Qu'Iole te rappelle les ides d'avril, qu'Amyclée rebatte à ses oreilles les
ides de mars, comme le jour heureux qui t'a vue naître.
Ton amant est-il à tes genoux ? écris un rien sur ta toilette, et si ta ruse
le fait trembler, il est à toi. Mais que ton cou lui offre toujours la nouvelle
empreinte de quelque baiser, qu'il attribuera sans doute à une lutte
voluptueuse. Surtout n'imite point la bassesse de Médée, qui dépose un juste
orgueil pour suivre et supplier la première l'ingrat Jason ; préfère plutôt
Thaïs, cette courtisane adroite et intéressée, qui trompe, dans Ménandre,
jusqu'aux valets les plus fripons.
Adopte les moeurs de ton amant. S'il chante, imite-le, partage son ivresse, et
marie à sa voix tes accents.
Que ton portier veille pour le prodigue ; mais quand un amant frappe les mains
vides, qu'il dorme sans rien entendre sous de fidèles verrous. Ne rejette ni le
soldat grossier qui n'est point fait pour l'amour, ni le matelot aux mains
endurcies, s'ils t'apportent de l'or ; ni l'esclave étranger, qui a vu, au
milieu du Forum, un écriteau pendre sur sa poitrine, et la craie qui couvrait
ses pieds appeler autour de lui les acheteurs. Ne regarde que l'or et jamais la
main qui le donne. Que te serviront des vers ? Ce sont paroles inutiles ; et si
un amant t'offre ses chants sans y joindre des présents plus solides, reste
sourde aux accords d'une lyre que l'argent ne rehausse pas.
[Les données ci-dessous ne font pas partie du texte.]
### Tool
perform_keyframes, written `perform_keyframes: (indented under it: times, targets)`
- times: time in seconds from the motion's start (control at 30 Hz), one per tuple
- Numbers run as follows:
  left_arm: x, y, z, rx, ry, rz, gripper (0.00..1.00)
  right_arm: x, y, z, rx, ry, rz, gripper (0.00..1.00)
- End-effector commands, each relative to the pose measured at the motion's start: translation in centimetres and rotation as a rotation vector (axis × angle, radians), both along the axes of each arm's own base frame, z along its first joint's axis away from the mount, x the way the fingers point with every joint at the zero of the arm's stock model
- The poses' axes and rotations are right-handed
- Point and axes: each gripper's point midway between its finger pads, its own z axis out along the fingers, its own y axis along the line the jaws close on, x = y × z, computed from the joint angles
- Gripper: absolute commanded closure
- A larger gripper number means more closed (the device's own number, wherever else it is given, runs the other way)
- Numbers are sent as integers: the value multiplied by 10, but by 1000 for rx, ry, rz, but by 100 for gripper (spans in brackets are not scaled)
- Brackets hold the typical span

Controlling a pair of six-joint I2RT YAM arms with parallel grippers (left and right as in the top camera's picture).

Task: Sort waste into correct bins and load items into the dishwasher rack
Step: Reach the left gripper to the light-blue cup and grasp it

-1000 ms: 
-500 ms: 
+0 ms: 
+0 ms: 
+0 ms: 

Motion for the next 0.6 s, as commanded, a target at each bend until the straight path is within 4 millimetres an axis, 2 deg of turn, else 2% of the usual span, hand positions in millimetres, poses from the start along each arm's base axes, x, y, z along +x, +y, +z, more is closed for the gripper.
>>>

Profite de ta jeunesse, de ta fraîcheur, des belles années qu'épargnent les
rides , et crains que le lendemain n'efface déjà quelque chose à ta beauté.
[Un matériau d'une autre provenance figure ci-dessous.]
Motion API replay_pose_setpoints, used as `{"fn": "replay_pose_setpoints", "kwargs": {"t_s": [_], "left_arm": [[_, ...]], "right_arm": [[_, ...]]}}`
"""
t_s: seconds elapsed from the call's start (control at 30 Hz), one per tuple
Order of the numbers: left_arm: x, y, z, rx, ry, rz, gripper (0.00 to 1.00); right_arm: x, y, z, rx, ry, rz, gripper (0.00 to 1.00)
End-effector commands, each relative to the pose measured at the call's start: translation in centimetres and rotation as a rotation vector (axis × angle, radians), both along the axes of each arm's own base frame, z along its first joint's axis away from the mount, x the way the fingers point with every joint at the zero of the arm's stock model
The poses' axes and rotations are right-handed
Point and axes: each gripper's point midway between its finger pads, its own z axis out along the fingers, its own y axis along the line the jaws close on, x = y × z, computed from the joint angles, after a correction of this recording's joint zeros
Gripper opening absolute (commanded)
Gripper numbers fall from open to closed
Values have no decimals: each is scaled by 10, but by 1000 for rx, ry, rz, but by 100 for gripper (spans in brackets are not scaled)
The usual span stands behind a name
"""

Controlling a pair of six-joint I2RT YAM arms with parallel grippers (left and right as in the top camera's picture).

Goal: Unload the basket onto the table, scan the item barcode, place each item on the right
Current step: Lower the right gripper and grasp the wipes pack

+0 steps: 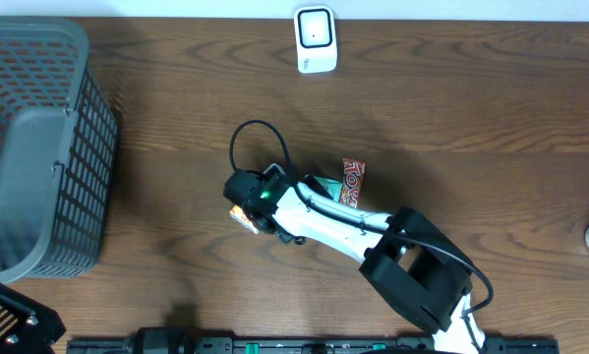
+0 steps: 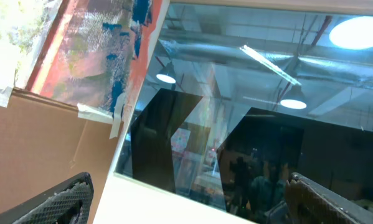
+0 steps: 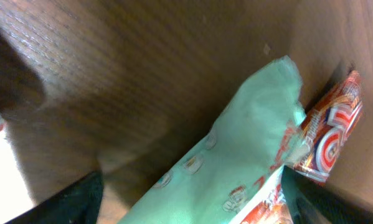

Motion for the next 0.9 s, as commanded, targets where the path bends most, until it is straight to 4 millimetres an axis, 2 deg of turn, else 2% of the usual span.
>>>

J'ai vu la rose de Pestum, qui promettait encore de longs parfums, se flétrir
au souffle du Notus en une matinée. Acanthis corrompait ainsi le coeur de ma
Cynthie, lorsque déjà l'on pouvait compter ses os à travers sa peau décharnée.
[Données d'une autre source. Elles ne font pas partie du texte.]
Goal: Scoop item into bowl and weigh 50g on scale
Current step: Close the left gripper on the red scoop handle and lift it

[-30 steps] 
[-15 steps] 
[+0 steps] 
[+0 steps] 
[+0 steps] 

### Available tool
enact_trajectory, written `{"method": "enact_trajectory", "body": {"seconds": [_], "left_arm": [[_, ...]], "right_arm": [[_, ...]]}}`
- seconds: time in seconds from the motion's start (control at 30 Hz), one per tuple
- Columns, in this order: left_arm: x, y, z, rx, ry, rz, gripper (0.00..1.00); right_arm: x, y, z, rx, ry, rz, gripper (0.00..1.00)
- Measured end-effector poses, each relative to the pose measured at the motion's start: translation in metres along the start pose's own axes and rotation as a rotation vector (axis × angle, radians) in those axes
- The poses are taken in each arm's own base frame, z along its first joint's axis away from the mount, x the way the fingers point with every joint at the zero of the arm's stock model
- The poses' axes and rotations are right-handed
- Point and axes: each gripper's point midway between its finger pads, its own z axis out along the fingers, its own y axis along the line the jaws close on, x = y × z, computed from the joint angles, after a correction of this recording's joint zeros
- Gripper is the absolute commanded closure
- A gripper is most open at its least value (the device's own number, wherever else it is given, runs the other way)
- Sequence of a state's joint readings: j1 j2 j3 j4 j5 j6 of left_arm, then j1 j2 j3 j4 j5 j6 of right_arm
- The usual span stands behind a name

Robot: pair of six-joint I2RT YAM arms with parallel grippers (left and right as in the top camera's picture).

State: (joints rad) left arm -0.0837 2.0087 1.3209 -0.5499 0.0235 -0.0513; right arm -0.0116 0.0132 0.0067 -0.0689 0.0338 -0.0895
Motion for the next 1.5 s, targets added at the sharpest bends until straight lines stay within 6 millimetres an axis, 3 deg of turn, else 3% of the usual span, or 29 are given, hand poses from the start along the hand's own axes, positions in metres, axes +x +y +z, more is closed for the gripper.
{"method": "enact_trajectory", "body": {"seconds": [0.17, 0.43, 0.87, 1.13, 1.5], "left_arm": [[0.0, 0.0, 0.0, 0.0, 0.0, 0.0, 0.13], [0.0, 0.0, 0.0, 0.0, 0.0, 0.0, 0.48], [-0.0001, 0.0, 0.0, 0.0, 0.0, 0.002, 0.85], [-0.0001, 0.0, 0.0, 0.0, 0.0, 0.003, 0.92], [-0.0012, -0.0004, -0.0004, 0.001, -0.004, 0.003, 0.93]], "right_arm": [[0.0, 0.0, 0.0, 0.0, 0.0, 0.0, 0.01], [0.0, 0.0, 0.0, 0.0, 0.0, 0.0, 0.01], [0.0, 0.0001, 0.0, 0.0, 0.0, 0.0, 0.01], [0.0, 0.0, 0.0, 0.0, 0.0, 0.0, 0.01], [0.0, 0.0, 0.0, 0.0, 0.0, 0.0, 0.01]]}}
Aujourd'hui, Vénus mon unique reine, reçois en actions de grâces sur ton
autel le sacrifice d'une tendre colombe. J'ai vu une toux opiniâtre gonfler le
cou ridé d'Acanthis, le sang et la bile souiller tour-à-tour ses dents cariées,
et son âme impure s'exhaler du grabat héréditaire, tandis que le foyer étroit
et glacé en frémissait d'horreur. Sa pompe funèbre, ce fut les bandelettes
qui attachaient quelques cheveux rares et ignorés, un vieux bonnet décoloré
par les ans et la poussière, et cette chienne, trop vigilante pour mon malheur,
quand j'essayais de soulever furtivement un odieux verrou.
Donnez pour tombeau à l'infâme une amphore vieille et fêlée, et qu'un
figuier sauvage pèse sur sa triste dépouille. Vous qui aimez, n'épargnez
point les pierres à son tombeau, ni les malédictions à ses cendres.